Stored items from a collection:
________________
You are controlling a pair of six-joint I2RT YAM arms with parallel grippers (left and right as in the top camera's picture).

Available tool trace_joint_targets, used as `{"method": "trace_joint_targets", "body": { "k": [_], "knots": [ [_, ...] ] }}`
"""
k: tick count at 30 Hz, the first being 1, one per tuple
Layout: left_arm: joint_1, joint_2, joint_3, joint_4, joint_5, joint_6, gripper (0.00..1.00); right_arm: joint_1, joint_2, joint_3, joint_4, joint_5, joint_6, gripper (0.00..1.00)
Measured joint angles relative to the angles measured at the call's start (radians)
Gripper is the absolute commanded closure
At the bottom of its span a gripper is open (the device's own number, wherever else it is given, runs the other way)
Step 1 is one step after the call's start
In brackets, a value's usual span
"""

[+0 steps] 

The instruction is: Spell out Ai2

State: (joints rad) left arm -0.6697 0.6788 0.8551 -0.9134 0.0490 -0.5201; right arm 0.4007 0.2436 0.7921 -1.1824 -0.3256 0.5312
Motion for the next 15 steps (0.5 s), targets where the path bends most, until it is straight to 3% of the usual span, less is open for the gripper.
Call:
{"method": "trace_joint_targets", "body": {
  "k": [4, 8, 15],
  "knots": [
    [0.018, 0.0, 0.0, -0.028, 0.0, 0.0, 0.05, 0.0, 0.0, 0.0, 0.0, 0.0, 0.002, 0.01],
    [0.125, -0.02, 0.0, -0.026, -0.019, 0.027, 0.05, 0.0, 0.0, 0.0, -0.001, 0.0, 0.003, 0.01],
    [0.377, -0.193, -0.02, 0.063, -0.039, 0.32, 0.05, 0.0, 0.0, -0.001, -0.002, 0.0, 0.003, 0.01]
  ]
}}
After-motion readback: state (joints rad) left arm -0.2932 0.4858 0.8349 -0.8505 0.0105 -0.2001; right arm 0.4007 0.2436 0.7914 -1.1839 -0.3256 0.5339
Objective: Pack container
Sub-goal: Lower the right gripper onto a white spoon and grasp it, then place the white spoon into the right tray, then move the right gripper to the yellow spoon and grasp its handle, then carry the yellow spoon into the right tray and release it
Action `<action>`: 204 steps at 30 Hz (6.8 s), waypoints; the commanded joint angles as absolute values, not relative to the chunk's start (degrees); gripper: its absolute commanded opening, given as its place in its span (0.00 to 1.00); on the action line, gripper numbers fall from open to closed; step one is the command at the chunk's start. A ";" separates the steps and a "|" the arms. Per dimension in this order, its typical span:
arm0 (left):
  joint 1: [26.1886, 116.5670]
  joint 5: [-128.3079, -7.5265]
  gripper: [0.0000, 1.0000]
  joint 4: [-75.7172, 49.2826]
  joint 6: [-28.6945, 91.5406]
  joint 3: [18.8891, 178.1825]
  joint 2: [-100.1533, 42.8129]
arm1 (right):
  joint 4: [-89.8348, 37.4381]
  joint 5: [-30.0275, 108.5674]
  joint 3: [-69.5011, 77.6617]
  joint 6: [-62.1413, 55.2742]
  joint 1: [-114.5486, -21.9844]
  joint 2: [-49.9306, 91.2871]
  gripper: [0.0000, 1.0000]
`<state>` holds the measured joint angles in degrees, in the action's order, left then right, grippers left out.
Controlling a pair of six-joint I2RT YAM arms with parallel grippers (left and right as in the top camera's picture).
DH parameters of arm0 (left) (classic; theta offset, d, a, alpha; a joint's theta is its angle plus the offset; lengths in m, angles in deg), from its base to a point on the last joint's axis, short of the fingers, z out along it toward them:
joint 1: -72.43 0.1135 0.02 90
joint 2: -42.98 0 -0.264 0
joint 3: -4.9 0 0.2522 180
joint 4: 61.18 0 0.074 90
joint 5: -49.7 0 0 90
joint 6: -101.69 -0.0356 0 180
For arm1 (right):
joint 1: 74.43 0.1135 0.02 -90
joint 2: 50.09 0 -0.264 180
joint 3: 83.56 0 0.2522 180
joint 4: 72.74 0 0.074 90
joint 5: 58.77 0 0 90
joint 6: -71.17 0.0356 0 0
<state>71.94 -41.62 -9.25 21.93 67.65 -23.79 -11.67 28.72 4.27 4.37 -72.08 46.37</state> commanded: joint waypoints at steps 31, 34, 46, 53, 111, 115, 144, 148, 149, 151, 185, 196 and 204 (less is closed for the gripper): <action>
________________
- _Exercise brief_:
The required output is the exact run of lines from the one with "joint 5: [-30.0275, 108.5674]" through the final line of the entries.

- _Solution for this problem_:
  joint 5: [-30.0275, 108.5674]
  joint 3: [-69.5011, 77.6617]
  joint 6: [-62.1413, 55.2742]
  joint 1: [-114.5486, -21.9844]
  joint 2: [-49.9306, 91.2871]
  gripper: [0.0000, 1.0000]
`<state>` holds the measured joint angles in degrees, in the action's order, left then right, grippers left out.
Controlling a pair of six-joint I2RT YAM arms with parallel grippers (left and right as in the top camera's picture).
DH parameters of arm0 (left) (classic; theta offset, d, a, alpha; a joint's theta is its angle plus the offset; lengths in m, angles in deg), from its base to a point on the last joint's axis, short of the fingers, z out along it toward them:
joint 1: -72.43 0.1135 0.02 90
joint 2: -42.98 0 -0.264 0
joint 3: -4.9 0 0.2522 180
joint 4: 61.18 0 0.074 90
joint 5: -49.7 0 0 90
joint 6: -101.69 -0.0356 0 180
For arm1 (right):
joint 1: 74.43 0.1135 0.02 -90
joint 2: 50.09 0 -0.264 180
joint 3: 83.56 0 0.2522 180
joint 4: 72.74 0 0.074 90
joint 5: 58.77 0 0 90
joint 6: -71.17 0.0356 0 0
<state>71.94 -41.62 -9.25 21.93 67.65 -23.79 -11.67 28.72 4.27 4.37 -72.08 46.37</state> commanded: joint waypoints at steps 31, 34, 46, 53, 111, 115, 144, 148, 149, 151, 185, 196 and 204 (less is closed for the gripper): <action>

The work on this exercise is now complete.